Нет необходимости говорить, что выводы из того же кризиса гуманизма, которые нашли отражение в творчестве Шолохова и Пришвина (не только у них, конечно, но у них наиболее выразительно, оттого мы и называем сейчас только их имена), прямо противоположны антигуманистическим формам современного "западного" сознания.
3
Мироотношение и Шолохова, и Пришвина было определено не только условиями новой эпохи, но вместе с тем было подготовлено и опытом отечественной устной словесности и русской классической литературы XIX века, сознание которой, хочу повторить, никогда не вмещалось в рамки гуманизма.
Гуманизм входил в ее целостное отношение к миру как одна из важнейших, взаимообусловленных сторон этой целостности. Да, ее мироотношение всегда было истинно человечным. Но это сознание в то же время было и враждебно эгоистическому, как мы видели, по своей сути утверждению самоценности человека вообще и индивиду, противопоставляющему свое Я миру. Наиболее остро, всемирно-исторически трагедия сознания человека как "меры всех вещей", всех ценностей, сознания, доведенного до крайности ("Я мера всех вещей", а потому и "все позволено"), – "пророчески" предстала перед человечеством в романах-трагедиях Достоевского (вспомним хотя бы трагедии Раскольникова и Ивана Карамазова).
Достоевский не смотрел на мир исключительно глазами своих героев. Человек-индивидуум у Достоевского – отнюдь не "мера всех вещей", но лишь одна из равноправных сторон диалога //человечества и //мира как Целого.
Диалогическое сознание сформировалось вполне у писателя-мыслителя, как мы знаем, после каторги, когда Достоевский принял за исходный принцип творчества мироотношение народа.
Именно идеалы русского народа, как их понял писатель, лежат в основе его идеологии, они же – и тот последний суд, которым судил он как реальных, так и литературных героев времени. И даже Пушкин для него – "наше пророчество и указание" прежде всего потому, что "никогда еще ни один русский писатель не соединялся так духовно и родственно с народом.

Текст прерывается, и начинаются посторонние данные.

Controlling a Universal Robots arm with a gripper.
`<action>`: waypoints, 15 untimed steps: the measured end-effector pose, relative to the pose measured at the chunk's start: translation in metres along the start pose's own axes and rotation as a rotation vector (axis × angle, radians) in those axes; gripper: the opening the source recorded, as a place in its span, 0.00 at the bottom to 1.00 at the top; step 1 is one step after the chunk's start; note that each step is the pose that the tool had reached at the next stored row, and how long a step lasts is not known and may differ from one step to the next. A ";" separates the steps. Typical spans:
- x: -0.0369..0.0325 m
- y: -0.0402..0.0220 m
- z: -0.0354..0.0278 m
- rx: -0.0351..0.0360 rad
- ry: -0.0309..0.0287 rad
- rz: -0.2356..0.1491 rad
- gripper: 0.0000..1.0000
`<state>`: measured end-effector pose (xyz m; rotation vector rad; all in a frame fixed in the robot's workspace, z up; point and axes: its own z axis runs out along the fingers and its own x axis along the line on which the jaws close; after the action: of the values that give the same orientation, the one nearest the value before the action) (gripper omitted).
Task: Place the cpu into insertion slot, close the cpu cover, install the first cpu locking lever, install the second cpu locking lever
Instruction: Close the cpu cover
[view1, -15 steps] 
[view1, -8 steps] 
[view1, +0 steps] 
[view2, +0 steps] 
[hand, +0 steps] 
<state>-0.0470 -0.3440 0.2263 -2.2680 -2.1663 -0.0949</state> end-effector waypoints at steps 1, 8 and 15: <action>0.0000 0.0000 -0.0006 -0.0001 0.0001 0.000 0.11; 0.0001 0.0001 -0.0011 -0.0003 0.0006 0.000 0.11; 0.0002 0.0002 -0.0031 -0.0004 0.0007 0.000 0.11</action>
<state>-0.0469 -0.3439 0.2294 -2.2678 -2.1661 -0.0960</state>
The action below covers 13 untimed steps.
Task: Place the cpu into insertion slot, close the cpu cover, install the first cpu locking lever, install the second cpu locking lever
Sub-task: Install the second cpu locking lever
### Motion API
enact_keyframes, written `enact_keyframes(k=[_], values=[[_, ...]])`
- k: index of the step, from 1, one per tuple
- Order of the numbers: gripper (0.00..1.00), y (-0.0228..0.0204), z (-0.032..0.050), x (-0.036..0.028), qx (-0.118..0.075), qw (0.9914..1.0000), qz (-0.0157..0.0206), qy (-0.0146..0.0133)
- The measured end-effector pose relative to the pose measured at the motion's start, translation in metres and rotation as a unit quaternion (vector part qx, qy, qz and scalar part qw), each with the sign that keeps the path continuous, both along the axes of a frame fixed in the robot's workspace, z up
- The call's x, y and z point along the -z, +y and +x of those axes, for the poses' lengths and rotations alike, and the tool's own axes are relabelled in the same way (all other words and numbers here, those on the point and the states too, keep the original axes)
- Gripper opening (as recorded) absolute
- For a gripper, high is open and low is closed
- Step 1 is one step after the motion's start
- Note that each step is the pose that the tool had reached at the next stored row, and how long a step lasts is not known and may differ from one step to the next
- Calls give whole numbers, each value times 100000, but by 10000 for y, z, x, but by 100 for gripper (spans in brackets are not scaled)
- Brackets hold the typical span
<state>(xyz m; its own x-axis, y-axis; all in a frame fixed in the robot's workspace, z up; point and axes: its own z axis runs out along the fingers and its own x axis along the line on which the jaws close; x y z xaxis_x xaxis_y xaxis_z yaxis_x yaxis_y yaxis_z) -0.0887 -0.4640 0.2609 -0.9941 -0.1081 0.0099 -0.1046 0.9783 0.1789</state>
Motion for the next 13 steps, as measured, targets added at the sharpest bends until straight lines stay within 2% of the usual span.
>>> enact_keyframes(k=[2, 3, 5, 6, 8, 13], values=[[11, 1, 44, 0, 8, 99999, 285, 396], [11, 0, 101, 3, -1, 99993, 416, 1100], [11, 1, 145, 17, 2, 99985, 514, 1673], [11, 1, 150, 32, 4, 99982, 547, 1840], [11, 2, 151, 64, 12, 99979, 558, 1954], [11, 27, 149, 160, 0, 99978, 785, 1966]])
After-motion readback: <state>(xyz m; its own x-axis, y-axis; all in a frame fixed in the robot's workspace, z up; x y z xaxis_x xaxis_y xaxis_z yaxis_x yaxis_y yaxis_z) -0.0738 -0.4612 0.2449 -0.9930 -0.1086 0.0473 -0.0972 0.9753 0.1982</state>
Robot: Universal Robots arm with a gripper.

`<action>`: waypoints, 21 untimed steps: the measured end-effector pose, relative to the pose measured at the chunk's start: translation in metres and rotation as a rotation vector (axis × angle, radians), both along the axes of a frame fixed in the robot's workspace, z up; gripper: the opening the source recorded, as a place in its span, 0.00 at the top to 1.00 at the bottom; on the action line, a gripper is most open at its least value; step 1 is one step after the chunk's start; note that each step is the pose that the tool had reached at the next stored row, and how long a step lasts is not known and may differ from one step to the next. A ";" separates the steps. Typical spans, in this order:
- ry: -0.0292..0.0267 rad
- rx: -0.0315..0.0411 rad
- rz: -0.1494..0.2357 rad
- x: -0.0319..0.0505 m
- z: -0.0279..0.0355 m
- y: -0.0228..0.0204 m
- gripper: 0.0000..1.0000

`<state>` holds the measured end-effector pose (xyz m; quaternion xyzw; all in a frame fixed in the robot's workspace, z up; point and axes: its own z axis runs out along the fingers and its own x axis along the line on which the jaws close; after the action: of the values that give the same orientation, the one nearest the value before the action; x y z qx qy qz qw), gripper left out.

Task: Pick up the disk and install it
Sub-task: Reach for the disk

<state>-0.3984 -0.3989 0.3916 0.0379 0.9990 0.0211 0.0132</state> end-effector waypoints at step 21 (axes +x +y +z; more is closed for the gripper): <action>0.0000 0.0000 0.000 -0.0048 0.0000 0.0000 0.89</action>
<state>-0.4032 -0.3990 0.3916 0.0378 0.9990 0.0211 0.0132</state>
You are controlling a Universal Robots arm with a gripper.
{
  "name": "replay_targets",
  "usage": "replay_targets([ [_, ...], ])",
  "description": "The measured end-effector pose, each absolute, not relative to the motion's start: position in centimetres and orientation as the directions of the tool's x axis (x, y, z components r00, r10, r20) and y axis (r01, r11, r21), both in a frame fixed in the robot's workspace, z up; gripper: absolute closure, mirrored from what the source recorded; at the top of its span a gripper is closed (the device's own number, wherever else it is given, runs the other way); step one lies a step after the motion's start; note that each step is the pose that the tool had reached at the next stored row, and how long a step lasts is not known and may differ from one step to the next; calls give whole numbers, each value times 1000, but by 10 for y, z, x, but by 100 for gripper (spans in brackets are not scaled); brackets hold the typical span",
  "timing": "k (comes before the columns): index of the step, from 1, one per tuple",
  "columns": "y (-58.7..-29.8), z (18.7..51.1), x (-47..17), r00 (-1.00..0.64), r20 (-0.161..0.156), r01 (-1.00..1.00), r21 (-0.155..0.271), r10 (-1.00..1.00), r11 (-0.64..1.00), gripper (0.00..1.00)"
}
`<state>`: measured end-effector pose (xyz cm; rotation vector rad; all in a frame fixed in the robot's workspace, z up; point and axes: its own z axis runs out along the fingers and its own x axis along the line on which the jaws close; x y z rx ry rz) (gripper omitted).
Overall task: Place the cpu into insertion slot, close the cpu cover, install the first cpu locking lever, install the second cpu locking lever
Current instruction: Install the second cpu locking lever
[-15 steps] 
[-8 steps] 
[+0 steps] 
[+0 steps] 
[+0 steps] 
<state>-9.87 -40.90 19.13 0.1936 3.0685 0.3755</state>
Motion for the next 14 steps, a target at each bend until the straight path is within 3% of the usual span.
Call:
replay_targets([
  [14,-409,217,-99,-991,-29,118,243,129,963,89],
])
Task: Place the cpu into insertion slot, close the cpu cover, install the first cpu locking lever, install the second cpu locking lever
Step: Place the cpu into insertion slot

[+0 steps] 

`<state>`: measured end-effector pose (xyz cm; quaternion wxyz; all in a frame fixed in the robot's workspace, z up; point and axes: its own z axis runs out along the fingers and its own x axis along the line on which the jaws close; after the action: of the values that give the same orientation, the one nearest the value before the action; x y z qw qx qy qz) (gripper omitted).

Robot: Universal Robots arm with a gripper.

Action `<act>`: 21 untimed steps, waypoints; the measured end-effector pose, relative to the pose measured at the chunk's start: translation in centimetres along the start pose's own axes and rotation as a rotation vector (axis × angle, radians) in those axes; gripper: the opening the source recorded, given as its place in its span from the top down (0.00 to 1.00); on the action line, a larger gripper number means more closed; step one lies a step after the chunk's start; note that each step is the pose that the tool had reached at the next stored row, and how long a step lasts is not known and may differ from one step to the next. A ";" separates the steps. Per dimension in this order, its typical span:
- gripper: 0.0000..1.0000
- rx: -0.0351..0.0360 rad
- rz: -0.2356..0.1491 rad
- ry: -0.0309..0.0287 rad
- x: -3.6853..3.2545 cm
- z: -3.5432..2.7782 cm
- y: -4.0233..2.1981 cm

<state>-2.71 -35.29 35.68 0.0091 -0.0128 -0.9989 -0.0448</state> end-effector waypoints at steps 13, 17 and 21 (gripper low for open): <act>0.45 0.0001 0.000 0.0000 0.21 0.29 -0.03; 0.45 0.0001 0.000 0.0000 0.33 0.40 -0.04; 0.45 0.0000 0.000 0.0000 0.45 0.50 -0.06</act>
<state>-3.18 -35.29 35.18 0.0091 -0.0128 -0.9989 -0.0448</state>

И эта черта в Пушкине столь ярка, что ее нельзя не заметить и не отметить как главнейшую его особенность".
Видимо, не случайно отношение к миру таких разных художников (их имена, казалось бы, нельзя и поставить рядом), как Достоевский и Шолохов, получило в критике, по сути, одну и ту же определяющую оценку: Достоевский – "жестокий талант", у Шолохова – "свирепый реализм".
Очевидно, и "жестокий талант", и "свирепый реализм" – кажутся таковыми с точки зрения чисто гуманистической. Сознание же и Достоевского, и Шолохова не вмещается в рамки гуманизма.
Особый мир Шолохова не явился чем-то абсолютно неожиданным: шолоховское "начало" там же, где и "начало" Достоевского и всей русской литературы, в Пушкине. А пушкинское – в началах народного мироотношения, которое по ряду социально-исторических причин в целом своем никогда не было ни антропоцентрическим, ни индивидуалистическим, ни буржуазным.
Несомненно, что многих исследователей привлекает в природе ренессансности прежде всего жизненная полнота и масштабность ее лучших проявлений. Думается, не меньшие полноту и величественность представляют собой, к примеру, и многие создания античности и Средневековья, хотя они отнюдь не ренессансной природы. Как и в русской литературе, такими явлениями, как Пушкин, Достоевский, Толстой, она обязана отнюдь не ренессансному сознанию, но природе собственно русского художественного самосознания, которое – убежден – не нашло еще должного понимания и определения, но которое дало нашей культуре столь же мощный творческий импульс, что и европейский гуманизм – Ренессансу.